Cite as: http://hdl.handle.net/21.11116/0000-0009-64CA-3
Abstract
EEG signal analysis is a powerful technique to decode the activities of the human brain. Emotion detection among individuals using EEG is often reported to classify people based on emotions. We questioned this observation and hypothesized that different people respond differently to emotional stimuli and have an intrinsic predisposition to respond. We designed experiments to study the responses of participants to various emotional stimuli in order to compare participant-wise categorization to emotion-wise categorization of the data. The experiments were conducted on a homogeneous set of 20 participants by administering 9 short, one to two minute movie clips depicting different emotional content.
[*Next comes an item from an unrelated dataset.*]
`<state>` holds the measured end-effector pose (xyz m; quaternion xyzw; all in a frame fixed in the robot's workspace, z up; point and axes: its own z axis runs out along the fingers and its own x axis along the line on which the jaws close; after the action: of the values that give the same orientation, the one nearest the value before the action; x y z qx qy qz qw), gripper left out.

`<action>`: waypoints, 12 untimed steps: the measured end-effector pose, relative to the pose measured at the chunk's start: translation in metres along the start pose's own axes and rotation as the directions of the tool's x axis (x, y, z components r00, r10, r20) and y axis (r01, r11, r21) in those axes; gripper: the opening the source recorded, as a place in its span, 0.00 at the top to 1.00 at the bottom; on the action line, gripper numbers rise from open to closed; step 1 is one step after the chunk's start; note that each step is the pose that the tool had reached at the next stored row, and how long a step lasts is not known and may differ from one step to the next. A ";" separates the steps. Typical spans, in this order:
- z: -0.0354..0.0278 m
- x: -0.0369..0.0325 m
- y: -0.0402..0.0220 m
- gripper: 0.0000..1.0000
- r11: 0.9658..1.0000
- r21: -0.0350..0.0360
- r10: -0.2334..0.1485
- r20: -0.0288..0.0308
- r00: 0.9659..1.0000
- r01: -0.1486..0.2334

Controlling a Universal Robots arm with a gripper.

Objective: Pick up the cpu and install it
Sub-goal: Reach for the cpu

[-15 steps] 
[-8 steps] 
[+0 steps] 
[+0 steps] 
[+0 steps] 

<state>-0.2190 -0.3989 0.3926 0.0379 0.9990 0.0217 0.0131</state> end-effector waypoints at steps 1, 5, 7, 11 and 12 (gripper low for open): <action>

The EEG signal data was recorded using the 128 channel high-density geodesic net. The data was filtered, segmented, converted to frequency domain and alpha, beta and theta ranges were extracted. Clustering was performed using a novel recursive-split and merge unsupervised algorithm. The data was analyzed through confusion matrices, plots and normalization techniques. It was found that the variation in emotive responses of a participant was significantly lower than the variation across participants. This resulted in more efficient participant-based clustering as compared to emotive stimuli-based clustering. We concluded that the emotive response is perhaps a signature of an individual with a characteristic pattern of EEG signals. Our findings on further experimentation will prove valuable for the progress of research in cognitive sciences, security and other related areas.